* [PATCH] 2.6 UDP recvmsg vs POSIX
@ 2004-02-17 12:17 Olaf Kirch
2004-02-18 4:30 ` Andi Kleen
` (2 more replies)
0 siblings, 3 replies; 8+ messages in thread
From: Olaf Kirch @ 2004-02-17 12:17 UTC (permalink / raw)
To: netdev
[-- Attachment #1: Type: text/plain, Size: 1454 bytes --]
Hi,
I'm currently investigating a problem in udp recvmsg. In short, a test
program selects on the socket, gets woken up as a packet arrives, but
recvmsg return EAGAIN because the UDP checksum was wrong.
This broke one real-life application, and reportedly this violates POSIX,
as operations on a blocking socket must never return EAGAIN.
The quick and dirty fix would be to always do the checksum in
udp_queue_rcv_skb, but I assume this "checksum-outside-the-bottom-half"
approach is there because it improves performance, so I've tried to
come up with a different solution.
Please find attached a patch that tries to pluck bad udp packets from the
receive queue as part of poll/select handling, so that we never mark a
udp socket as POLLIN when there are only bad packets in the queue. This
is admittedly not very elegant, and it may have side effects I'm not
seeing yet. But it seems to fix things for me here, without slowing
the bottom half handlers down.
The second half of the patch deals with bad checksums in recvmsg.

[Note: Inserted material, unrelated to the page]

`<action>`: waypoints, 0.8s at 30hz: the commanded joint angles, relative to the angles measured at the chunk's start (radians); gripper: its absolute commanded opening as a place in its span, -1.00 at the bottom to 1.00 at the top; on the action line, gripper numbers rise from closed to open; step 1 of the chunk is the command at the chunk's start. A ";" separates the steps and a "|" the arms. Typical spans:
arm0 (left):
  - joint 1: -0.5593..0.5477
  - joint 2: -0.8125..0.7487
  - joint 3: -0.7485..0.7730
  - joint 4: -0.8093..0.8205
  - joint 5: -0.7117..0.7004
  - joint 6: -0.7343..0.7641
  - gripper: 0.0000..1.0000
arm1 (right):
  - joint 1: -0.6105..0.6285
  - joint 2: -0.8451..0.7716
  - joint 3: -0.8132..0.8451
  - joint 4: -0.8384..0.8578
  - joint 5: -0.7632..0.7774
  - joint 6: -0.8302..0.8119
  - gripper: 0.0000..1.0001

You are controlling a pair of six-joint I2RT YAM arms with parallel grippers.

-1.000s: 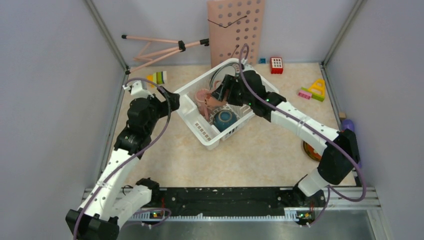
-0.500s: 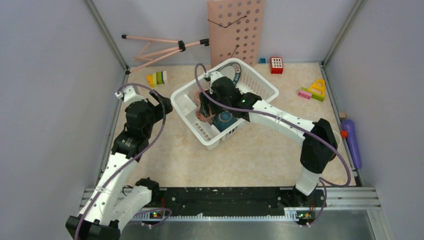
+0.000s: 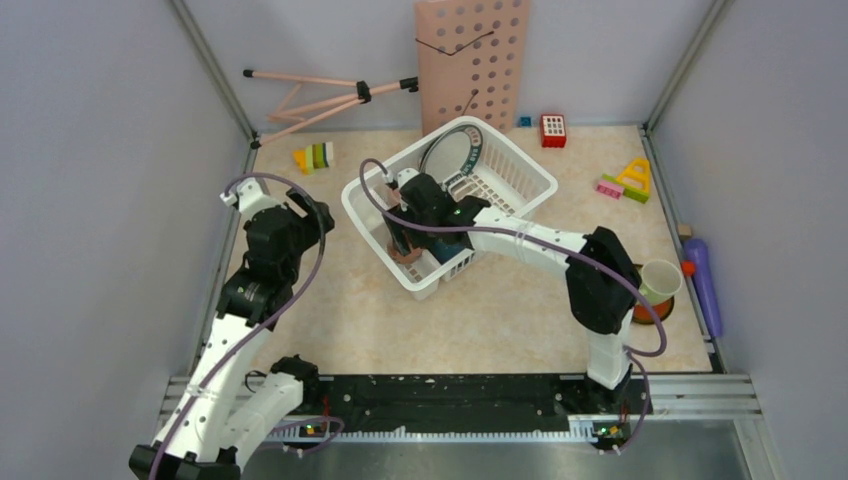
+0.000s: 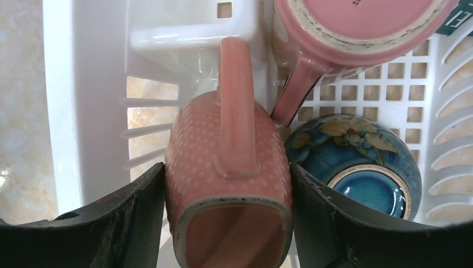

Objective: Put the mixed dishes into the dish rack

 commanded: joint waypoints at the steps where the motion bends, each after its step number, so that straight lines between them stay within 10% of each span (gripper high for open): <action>1: 0.004 -0.011 0.019 0.020 0.006 0.029 0.56 | 0.035 0.005 0.081 0.049 0.047 -0.024 -1.00; 15: 0.004 -0.067 -0.085 0.169 0.094 0.072 0.18 | 0.097 0.087 0.288 -0.192 0.331 0.192 -0.86; 24: 0.004 -0.024 -0.049 0.123 0.150 0.101 0.63 | 0.104 0.125 0.309 -0.194 0.203 0.171 -0.57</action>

If an
application calls recvmsg on a blocking socket, and we find a packet
with a bad checksum (this may happen if the application didn't select
first), we start over at the top of the function, so that we block in
skb_datagram_receive rather than returning EAGAIN.
Any comments welcome.
Olaf
--
Olaf Kirch | Stop wasting entropy - start using predictable
okir@suse.de | tempfile names today!
---------------+
[-- Attachment #2: linux-2.6.2-udpfix.patch --]
[-- Type: text/plain, Size: 3335 bytes --]
--- linux-2.6.2/include/net/udp.h.udpfix 2004-02-17 10:10:03.000000000 +0100
+++ linux-2.6.2/include/net/udp.h 2004-02-17 10:10:18.000000000 +0100
@@ -74,6 +74,10 @@
extern int udp_ioctl(struct sock *sk, int cmd, unsigned long arg);
extern int udp_disconnect(struct sock *sk, int flags);
+extern unsigned int udp_poll(struct file *file,
+ struct socket *sock,
+ struct poll_table_struct *wait);
+
DECLARE_SNMP_STAT(struct udp_mib, udp_statistics);
#define UDP_INC_STATS(field) SNMP_INC_STATS(udp_statistics, field)
#define UDP_INC_STATS_BH(field) SNMP_INC_STATS_BH(udp_statistics, field)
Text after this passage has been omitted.